Work task => Each entry must be output once more without any change.

_ _ _ _ _ _ _

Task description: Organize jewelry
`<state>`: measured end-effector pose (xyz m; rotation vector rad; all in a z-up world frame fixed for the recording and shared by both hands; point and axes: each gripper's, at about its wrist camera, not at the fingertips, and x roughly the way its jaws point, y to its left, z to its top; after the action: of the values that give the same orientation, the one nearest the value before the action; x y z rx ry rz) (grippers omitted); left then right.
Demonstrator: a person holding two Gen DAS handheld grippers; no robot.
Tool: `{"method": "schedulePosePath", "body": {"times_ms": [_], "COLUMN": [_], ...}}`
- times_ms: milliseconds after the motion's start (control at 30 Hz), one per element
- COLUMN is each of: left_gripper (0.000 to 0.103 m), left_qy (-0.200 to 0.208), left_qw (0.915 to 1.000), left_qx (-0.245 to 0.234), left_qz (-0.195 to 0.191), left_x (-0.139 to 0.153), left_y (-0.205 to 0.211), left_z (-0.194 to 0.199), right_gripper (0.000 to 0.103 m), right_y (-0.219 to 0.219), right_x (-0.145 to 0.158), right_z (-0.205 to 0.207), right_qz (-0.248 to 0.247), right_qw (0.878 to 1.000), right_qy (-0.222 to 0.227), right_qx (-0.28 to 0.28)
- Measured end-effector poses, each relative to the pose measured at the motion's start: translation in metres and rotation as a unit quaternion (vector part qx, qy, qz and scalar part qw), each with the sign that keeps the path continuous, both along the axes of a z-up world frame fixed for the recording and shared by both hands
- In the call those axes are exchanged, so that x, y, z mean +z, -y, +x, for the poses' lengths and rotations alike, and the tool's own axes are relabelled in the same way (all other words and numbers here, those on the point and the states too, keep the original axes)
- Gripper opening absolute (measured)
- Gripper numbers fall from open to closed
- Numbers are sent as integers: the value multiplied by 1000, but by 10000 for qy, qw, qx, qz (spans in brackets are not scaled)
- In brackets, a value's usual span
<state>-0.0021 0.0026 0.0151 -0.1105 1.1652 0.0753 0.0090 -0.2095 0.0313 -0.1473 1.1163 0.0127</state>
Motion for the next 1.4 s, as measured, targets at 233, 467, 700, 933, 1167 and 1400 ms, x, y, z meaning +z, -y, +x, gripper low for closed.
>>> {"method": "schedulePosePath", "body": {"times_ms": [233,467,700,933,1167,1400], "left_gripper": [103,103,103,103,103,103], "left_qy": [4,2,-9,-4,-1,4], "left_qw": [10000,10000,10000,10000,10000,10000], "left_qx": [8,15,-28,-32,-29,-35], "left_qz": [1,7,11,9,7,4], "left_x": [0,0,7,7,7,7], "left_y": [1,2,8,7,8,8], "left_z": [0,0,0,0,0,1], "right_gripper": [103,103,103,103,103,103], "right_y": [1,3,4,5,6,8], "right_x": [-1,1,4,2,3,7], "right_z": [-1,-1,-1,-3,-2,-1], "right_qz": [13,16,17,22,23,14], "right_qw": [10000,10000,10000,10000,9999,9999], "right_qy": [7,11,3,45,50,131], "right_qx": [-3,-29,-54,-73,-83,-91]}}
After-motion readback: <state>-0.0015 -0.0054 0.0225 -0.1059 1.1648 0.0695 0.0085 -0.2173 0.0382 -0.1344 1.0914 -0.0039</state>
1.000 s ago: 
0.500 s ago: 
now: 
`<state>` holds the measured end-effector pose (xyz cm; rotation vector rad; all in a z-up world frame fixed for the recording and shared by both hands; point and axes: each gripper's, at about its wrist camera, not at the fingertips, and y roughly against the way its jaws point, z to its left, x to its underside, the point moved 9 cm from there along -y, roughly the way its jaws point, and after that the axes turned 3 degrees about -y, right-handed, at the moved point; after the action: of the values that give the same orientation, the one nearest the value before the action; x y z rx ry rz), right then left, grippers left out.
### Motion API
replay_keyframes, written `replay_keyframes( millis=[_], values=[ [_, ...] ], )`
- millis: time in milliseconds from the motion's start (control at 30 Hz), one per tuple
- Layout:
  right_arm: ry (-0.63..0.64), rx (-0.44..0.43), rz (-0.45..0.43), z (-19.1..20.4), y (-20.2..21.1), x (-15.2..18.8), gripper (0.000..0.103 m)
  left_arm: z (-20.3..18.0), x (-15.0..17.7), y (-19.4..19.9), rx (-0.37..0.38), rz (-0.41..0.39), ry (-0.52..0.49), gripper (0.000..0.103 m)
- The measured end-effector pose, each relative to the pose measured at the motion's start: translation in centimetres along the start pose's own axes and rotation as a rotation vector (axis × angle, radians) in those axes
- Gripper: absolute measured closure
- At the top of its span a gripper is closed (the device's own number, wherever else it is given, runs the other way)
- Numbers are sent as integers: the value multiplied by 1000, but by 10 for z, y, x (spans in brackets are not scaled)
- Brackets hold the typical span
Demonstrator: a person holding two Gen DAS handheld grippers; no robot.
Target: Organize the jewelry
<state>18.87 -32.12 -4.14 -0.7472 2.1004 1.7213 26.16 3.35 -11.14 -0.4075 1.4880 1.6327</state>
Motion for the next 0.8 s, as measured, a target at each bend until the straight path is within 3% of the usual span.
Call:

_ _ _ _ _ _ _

Solution for this problem =>
Task description: Organize jewelry
`<state>`: measured end-effector pose (xyz m; rotation vector rad; all in a z-up world frame fixed for the recording and shared by both hands; point and axes: each gripper's, at about its wrist camera, not at the fingertips, and x roughly the way its jaws point, y to its left, z to its top; after the action: of the values that give the same orientation, the one nearest the value before the action; x y z rx ry rz) (grippers omitted); left then right.
Demonstrator: a person holding two Gen DAS handheld grippers; no robot.
Tool: `{"method": "schedulePosePath", "body": {"times_ms": [_], "COLUMN": [_], ...}}`
- times_ms: milliseconds after the motion's start (control at 30 Hz), one per element
- COLUMN is each of: left_gripper (0.000 to 0.103 m), left_qy (-0.200 to 0.208), left_qw (0.915 to 1.000), left_qx (-0.245 to 0.234), left_qz (-0.195 to 0.191), left_x (-0.139 to 0.153), left_y (-0.205 to 0.211), left_z (-0.194 to 0.199), right_gripper (0.000 to 0.103 m), right_y (-0.219 to 0.219), right_x (-0.145 to 0.158), right_z (-0.205 to 0.207), right_qz (-0.248 to 0.247), right_qw (0.878 to 1.000), right_qy (-0.222 to 0.227), right_qx (-0.28 to 0.28)
- Measured end-effector poses, each relative to the pose measured at the motion's start: translation in metres and rotation as a unit quaternion (vector part qx, qy, qz and scalar part qw), each with the sign that keeps the path continuous, both along the axes of a z-up world frame fixed for the recording and shared by both hands
- In the call those axes are exchanged, so that x, y, z mean +z, -y, +x, for the poses' lengths and rotations alike, and the tool's own axes are relabelled in the same way (all other words and numbers here, those on the point and the states too, keep the original axes)
- Gripper opening absolute (measured)
- Gripper numbers fall from open to closed
- Numbers are sent as integers: the value multiplied by 1000, but by 10000 for qy, qw, qx, qz (spans in brackets are not scaled)
- In brackets, a value's usual span
<state>-0.0021 0.0026 0.0151 -0.1105 1.1652 0.0753 0.0090 -0.2095 0.0313 -0.1473 1.1163 0.0127</state>
Motion for the next 1.4 s, as measured, targets at 233, 467, 700, 933, 1167 and 1400 ms, x, y, z meaning +z, -y, +x, gripper low for closed.
>>> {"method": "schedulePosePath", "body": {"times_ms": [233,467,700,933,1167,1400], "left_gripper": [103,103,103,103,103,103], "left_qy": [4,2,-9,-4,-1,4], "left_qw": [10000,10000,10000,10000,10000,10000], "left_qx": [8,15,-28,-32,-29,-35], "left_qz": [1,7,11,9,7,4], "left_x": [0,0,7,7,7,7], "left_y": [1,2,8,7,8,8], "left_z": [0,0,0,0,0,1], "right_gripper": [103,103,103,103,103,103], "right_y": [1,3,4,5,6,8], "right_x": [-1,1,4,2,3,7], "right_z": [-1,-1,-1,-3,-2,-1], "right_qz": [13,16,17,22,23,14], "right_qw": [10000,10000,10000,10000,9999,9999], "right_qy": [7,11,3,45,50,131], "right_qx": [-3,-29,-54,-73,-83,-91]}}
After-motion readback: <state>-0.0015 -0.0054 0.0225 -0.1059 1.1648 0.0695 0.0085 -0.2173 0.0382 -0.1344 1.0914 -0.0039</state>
1.000 s ago: 
0.500 s ago: 
now: 
`<state>` holds the measured end-effector pose (xyz cm; rotation vector rad; all in a z-up world frame fixed for the recording and shared by both hands; point and axes: each gripper's, at about its wrist camera, not at the fingertips, and y roughly against the way its jaws point, z to its left, x to its underside, the point moved 9 cm from there along -y, roughly the way its jaws point, and after that the axes turned 3 degrees about -y, right-handed, at the moved point; after the action: of the values that give the same orientation, the one nearest the value before the action; x y z rx ry rz), right then left, grippers left out.
### Motion API
replay_keyframes, written `replay_keyframes( millis=[_], values=[ [_, ...] ], )`
- millis: time in milliseconds from the motion's start (control at 30 Hz), one per tuple
- Layout:
  right_arm: ry (-0.63..0.64), rx (-0.44..0.43), rz (-0.45..0.43), z (-19.1..20.4), y (-20.2..21.1), x (-15.2..18.8), gripper (0.000..0.103 m)
  left_arm: z (-20.3..18.0), x (-15.0..17.7), y (-19.4..19.9), rx (-0.37..0.38), rz (-0.41..0.39), ry (-0.52..0.49), gripper (0.000..0.103 m)
- The measured end-effector pose, each relative to the pose measured at the motion's start: translation in centimetres along the start pose's own axes and rotation as a rotation vector (axis × angle, radians) in those axes
- Gripper: absolute measured closure
- At the top of its span a gripper is closed (the device's own number, wherever else it is given, runs the other way)
- Numbers are sent as integers: the value multiplied by 1000, but by 10 for z, y, x (spans in brackets are not scaled)
- Brackets hold the typical span
Demonstrator: a person holding two Gen DAS handheld grippers; no robot.
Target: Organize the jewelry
<state>18.87 -32.12 -4.14 -0.7472 2.1004 1.7213 26.16 3.35 -11.14 -0.4075 1.4880 1.6327</state>
Motion for the next 0.8 s, as measured, a target at each bend until the straight path is within 3% of the usual span.
Call:

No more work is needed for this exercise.